Among these adjustments is the need for extensive remodeling of the maternal uterine spiral arteries. Uterine
vascular modifications are required for the delivery of nutrients to the fetus. Disruptions in this fundamental
process lead to diseases of pregnancy and placentation, and result in impaired nutrient transport to the fetus,
including the delivery of oxygen. Hypoxemia leads to a range of disruptive events within the fetus that have
potentially long-lasting postnatal impacts on health and disease. Mechanisms controlling uterine spiral artery
remodeling remain poorly understood. Central to the vascular remodeling process is a specialized population
of trophoblast cells referred to as invasive trophoblast or alternatively as extravillous trophoblast.
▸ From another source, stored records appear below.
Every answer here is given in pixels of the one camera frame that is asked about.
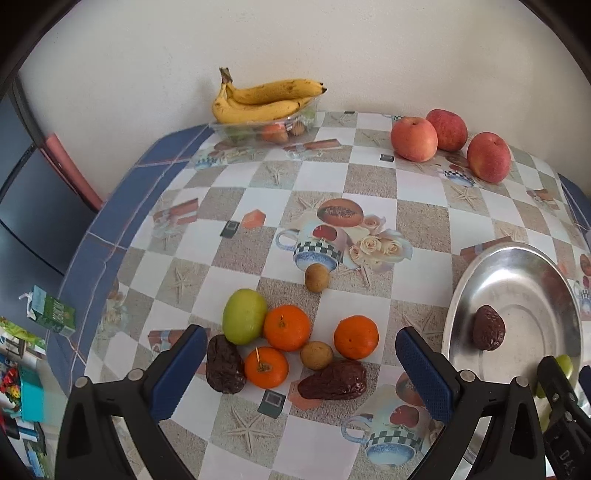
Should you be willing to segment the pale red apple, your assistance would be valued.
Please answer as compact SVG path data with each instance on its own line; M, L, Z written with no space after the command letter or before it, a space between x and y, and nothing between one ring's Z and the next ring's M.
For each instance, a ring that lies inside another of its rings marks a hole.
M432 159L438 150L438 135L431 122L420 117L403 117L391 131L394 152L412 162Z

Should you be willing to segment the dark red apple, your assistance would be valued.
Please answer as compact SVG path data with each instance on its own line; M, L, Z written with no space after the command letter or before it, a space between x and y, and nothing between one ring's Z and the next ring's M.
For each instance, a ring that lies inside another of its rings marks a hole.
M461 150L468 140L468 128L464 120L454 112L433 109L426 119L438 135L438 148L448 152Z

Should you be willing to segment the patterned plastic tablecloth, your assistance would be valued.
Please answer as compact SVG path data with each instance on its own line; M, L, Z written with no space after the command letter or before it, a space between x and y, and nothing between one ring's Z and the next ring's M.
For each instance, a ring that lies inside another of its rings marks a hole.
M156 142L81 241L60 291L76 330L50 343L64 389L146 368L190 324L283 363L209 384L198 370L162 430L198 479L405 479L436 439L394 352L433 348L469 262L500 241L541 250L590 316L590 225L573 188L515 149L499 184L463 152L415 164L390 115L293 127L193 127Z

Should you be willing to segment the dark dried date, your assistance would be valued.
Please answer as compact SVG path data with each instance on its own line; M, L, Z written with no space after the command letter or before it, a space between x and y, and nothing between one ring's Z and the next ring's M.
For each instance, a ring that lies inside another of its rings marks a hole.
M297 385L301 397L308 400L352 400L366 390L366 368L351 359L332 362Z
M482 351L499 348L505 338L506 326L500 314L490 305L481 306L473 320L472 341Z
M213 336L208 342L205 377L208 385L222 394L236 394L245 387L242 355L222 334Z

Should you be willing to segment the green jujube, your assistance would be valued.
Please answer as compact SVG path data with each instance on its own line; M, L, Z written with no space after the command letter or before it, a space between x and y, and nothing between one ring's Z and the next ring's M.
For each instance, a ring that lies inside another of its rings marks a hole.
M246 345L262 334L267 303L259 292L239 289L233 293L222 313L222 333L235 345Z
M545 356L537 367L537 386L535 393L538 398L548 398L550 402L556 402L574 393L573 386L569 379L569 372L572 371L572 362L568 356L564 370L557 357Z

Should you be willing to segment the brown longan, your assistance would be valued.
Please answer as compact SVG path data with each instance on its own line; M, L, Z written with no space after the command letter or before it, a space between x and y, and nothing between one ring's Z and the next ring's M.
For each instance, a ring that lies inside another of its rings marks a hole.
M311 341L301 348L301 363L310 370L322 370L332 363L334 352L322 341Z
M311 264L305 270L304 284L312 293L324 291L329 286L329 280L331 280L329 269L320 263Z

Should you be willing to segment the green milk carton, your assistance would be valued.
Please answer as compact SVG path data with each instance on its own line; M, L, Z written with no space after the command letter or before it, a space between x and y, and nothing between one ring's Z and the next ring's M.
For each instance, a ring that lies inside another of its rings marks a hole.
M76 311L34 285L30 292L21 294L19 300L26 301L26 317L43 328L64 337L70 337L76 330Z

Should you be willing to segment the clear plastic fruit tray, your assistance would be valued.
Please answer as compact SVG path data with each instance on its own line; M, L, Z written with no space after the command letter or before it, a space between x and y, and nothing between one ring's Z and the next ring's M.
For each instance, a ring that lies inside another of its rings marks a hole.
M209 123L209 127L228 147L271 147L284 146L304 141L304 137L315 128L318 99L304 104L294 114L279 120L245 124Z

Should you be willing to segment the orange tangerine with stem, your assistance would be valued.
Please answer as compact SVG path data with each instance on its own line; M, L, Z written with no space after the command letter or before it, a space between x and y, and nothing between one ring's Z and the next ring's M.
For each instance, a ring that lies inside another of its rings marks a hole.
M256 347L245 358L245 376L261 389L273 389L286 381L290 366L286 356L273 347Z

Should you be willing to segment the steel round basin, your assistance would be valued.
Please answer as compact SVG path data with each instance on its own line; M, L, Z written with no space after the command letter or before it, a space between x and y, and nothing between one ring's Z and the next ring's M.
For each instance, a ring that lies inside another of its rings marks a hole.
M506 335L494 351L472 340L477 310L491 306ZM506 383L524 376L537 386L537 367L546 356L570 357L581 366L583 342L578 306L558 267L538 249L505 242L481 253L453 294L443 332L442 353L456 370L471 370L486 382Z

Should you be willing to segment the large red apple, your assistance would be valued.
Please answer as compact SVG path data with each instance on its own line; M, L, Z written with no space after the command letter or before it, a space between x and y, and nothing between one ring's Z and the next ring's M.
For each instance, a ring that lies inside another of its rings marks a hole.
M473 174L492 184L501 183L511 170L507 143L492 132L478 133L470 142L467 160Z

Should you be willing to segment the banana bunch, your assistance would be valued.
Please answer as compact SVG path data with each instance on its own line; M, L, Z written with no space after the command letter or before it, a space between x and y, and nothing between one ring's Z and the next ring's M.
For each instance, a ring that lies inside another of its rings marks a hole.
M221 87L211 111L221 124L263 123L293 116L328 91L311 79L287 79L237 88L228 67L221 67Z

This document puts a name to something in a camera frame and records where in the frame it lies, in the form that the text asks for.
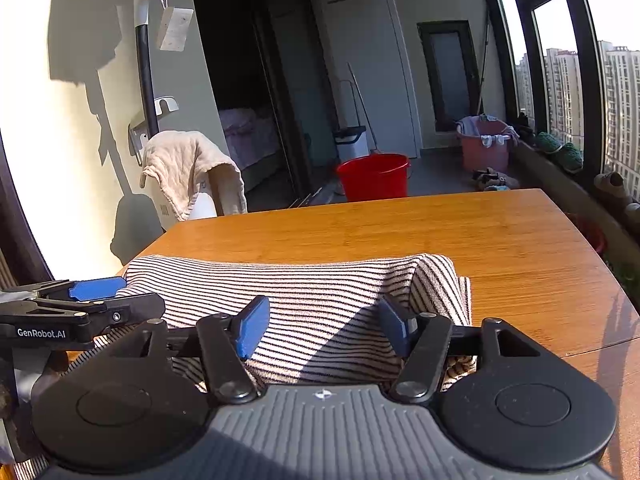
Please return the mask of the brown shoes on floor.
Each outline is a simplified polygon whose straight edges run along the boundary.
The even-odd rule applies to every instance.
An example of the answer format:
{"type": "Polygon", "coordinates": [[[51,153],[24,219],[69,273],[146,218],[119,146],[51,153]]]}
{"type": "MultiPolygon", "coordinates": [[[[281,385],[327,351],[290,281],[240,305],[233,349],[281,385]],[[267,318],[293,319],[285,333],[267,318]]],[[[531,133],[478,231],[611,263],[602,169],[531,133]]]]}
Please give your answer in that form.
{"type": "Polygon", "coordinates": [[[521,187],[518,179],[512,178],[490,167],[482,170],[474,170],[472,180],[475,182],[476,188],[480,191],[483,191],[487,185],[492,184],[504,184],[511,188],[511,190],[517,190],[521,187]]]}

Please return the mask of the pink laundry basket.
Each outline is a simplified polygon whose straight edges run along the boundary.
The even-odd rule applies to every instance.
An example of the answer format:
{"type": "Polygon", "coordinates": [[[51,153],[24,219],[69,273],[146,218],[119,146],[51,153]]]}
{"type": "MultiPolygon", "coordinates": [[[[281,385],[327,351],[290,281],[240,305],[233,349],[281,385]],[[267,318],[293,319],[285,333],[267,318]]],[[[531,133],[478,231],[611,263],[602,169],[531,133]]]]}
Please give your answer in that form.
{"type": "Polygon", "coordinates": [[[518,134],[495,116],[481,114],[457,121],[457,136],[462,147],[462,164],[466,171],[490,167],[506,171],[510,148],[518,143],[518,134]]]}

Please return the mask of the white chair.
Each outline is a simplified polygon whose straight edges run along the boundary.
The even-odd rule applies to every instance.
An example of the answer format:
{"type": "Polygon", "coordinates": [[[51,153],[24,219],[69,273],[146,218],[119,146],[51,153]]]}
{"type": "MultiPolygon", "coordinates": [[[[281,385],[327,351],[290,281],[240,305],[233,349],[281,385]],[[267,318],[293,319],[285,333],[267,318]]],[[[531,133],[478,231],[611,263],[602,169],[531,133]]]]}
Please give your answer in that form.
{"type": "Polygon", "coordinates": [[[206,192],[196,194],[188,219],[198,220],[216,217],[217,211],[213,197],[206,192]]]}

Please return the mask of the white paper tag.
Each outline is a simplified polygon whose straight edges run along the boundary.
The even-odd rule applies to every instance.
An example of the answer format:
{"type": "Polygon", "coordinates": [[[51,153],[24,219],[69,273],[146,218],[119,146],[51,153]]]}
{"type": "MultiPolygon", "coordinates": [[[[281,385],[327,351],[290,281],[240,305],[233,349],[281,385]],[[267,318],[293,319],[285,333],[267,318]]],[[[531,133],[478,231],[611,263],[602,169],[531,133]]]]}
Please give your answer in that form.
{"type": "Polygon", "coordinates": [[[186,46],[189,27],[194,15],[190,8],[168,6],[163,10],[158,28],[156,46],[158,50],[182,52],[186,46]]]}

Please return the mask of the red plastic bucket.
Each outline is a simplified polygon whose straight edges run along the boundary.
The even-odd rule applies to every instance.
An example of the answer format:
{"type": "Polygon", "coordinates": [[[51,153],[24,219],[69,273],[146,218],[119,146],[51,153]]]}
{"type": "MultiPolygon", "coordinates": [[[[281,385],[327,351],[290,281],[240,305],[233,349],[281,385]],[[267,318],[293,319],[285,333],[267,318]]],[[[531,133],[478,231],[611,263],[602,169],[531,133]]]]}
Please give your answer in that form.
{"type": "Polygon", "coordinates": [[[410,160],[403,154],[372,153],[336,168],[349,203],[408,196],[410,160]]]}

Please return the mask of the teal slippers on floor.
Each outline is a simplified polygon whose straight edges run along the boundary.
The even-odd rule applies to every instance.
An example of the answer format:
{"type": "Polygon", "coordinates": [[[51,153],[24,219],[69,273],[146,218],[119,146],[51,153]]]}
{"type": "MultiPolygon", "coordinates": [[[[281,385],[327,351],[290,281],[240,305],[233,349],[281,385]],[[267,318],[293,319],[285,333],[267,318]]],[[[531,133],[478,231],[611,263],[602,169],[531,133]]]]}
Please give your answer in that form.
{"type": "Polygon", "coordinates": [[[511,188],[509,188],[507,185],[504,185],[504,184],[492,184],[492,185],[487,185],[483,191],[485,192],[511,191],[511,188]]]}

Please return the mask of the green slipper on sill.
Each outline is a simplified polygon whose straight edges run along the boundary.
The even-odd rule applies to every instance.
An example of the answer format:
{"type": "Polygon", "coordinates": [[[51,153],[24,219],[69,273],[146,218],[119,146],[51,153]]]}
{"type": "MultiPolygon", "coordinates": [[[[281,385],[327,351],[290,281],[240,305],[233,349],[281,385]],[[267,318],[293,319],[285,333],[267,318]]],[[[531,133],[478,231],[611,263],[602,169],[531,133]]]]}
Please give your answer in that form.
{"type": "Polygon", "coordinates": [[[582,152],[572,142],[565,143],[556,153],[559,166],[570,174],[577,174],[584,169],[582,152]]]}
{"type": "Polygon", "coordinates": [[[547,155],[555,154],[563,147],[563,143],[553,134],[543,131],[535,136],[534,144],[537,151],[547,155]]]}

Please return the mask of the beige shoe on sill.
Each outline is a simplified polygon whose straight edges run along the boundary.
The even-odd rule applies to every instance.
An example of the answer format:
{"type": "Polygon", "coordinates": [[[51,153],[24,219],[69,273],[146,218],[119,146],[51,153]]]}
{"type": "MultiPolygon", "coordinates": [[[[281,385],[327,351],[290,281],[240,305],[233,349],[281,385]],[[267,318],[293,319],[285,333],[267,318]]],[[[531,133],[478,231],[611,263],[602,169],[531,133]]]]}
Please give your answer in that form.
{"type": "Polygon", "coordinates": [[[593,178],[593,186],[597,196],[605,203],[625,208],[632,202],[626,189],[625,179],[617,171],[597,174],[593,178]]]}

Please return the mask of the striped beige sweater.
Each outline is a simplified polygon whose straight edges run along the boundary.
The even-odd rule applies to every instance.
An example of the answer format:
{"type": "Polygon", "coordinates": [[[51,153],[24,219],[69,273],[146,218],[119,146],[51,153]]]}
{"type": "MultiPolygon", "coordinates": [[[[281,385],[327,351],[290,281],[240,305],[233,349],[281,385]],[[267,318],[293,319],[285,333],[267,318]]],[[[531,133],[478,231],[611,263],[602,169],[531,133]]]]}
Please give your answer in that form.
{"type": "Polygon", "coordinates": [[[306,266],[152,255],[132,260],[124,278],[118,296],[160,295],[171,328],[214,313],[235,315],[256,296],[268,297],[268,330],[246,363],[262,386],[389,385],[401,359],[378,324],[383,296],[416,313],[472,323],[471,281],[441,255],[306,266]]]}

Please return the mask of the pink bedding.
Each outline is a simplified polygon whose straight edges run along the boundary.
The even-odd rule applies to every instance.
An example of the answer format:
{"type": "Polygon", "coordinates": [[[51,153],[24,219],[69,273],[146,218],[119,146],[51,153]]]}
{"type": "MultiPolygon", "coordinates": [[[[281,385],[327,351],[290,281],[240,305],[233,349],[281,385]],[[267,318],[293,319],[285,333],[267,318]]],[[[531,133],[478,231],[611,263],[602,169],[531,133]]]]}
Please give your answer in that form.
{"type": "Polygon", "coordinates": [[[280,151],[271,116],[259,116],[252,108],[230,108],[218,114],[230,157],[241,170],[280,151]]]}

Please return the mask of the beige towel on chair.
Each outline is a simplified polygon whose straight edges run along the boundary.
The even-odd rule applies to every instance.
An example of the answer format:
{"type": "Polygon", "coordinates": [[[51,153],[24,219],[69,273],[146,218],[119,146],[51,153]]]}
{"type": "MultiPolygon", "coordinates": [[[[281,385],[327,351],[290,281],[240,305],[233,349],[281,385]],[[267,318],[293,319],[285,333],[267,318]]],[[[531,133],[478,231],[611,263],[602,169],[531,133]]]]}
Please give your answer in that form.
{"type": "Polygon", "coordinates": [[[241,170],[207,136],[198,131],[165,130],[143,149],[140,185],[154,182],[168,214],[189,220],[198,193],[213,197],[217,217],[245,214],[247,202],[241,170]]]}

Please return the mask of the white trash bin black lid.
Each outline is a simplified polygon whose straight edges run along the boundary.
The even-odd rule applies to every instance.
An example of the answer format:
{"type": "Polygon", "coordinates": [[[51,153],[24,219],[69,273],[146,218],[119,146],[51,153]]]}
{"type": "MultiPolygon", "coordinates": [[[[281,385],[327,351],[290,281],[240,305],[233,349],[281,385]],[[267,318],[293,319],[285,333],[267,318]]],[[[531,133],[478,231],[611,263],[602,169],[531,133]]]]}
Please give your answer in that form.
{"type": "Polygon", "coordinates": [[[353,126],[335,131],[334,142],[341,162],[348,162],[370,153],[365,126],[353,126]]]}

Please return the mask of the red basin with grass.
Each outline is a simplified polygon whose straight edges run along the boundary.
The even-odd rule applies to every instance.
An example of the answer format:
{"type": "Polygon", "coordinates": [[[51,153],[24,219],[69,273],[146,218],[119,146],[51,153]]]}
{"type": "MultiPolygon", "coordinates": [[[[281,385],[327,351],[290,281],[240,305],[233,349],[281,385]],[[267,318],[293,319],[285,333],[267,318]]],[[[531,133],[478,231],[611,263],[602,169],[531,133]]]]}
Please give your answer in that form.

Regulatory
processes controlling differentiation and function of the extravillous trophoblast cell lineage is the focus of this
proposal. The rat is used as an experimental model in this investigation because it exhibits deep intrauterine
trophoblast invasion and extensive uterine spiral artery remodeling. These events are remarkably similar to that
observed in human placentation. The experimental effort is based on our prior establishment and extensive
characterization of in vitro and in vivo models for studying rat hemochorial placentation. Through these efforts
we discovered key regulators that promote development of the invasive trophoblast lineage: i) Fos like antigen
1/JunB protooncogene; ii) hypoxia/hypoxia inducible factor/lysine demethylase 3A/matrix metalloproteinase 12.
These regulators contribute to establishing tissue plasticity and safeguard placental health. Most importantly,
we have determined that plasticity is a hallmark of a healthy placenta. In this proposal we utilize FOS Like
Antigen 1/JunB protooncogene and hypoxia/hypoxia inducible factor/ lysine demethylase 3A/matrix
metalloproteinase 12 regulatory circuits as centerpieces and guides to mechanisms controlling the development
of the extravillous trophoblast lineage. The proposed research provides an innovative approach to studying
hemochorial placentation. Collectively, the research is directed toward elucidating molecular mechanisms
underlying physiological processes that ensure appropriate hemochorial placentation. This approach will lead to
the identification of conserved regulatory pathways controlling the extravillous trophoblast lineage, which will
create opportunities for new scientific and applied pursuits.

## Key facts

- **NIH application ID:** 9922124
- **Project number:** 5R01HD020676-32
- **Recipient organization:** UNIVERSITY OF KANSAS MEDICAL CENTER
- **Principal Investigator:** MICHAEL J SOARES
- **Activity code:** R01 (R01, R21, SBIR, etc.)
- **Funding institute:** NIH
- **Fiscal year:** 2020
- **Award amount:** $471,973
- **Award type:** 5
- **Project period:** 1986-07-01 → 2022-04-30

## Primary source

NIH RePORTER: https://reporter.nih.gov/project-details/9922124

## Citation

> US National Institutes of Health, RePORTER application 9922124, Trophoblast Differentiation (5R01HD020676-32). Retrieved via AI Analytics 2026-05-23 from https://api.ai-analytics.org/grant/nih/9922124. Licensed CC0.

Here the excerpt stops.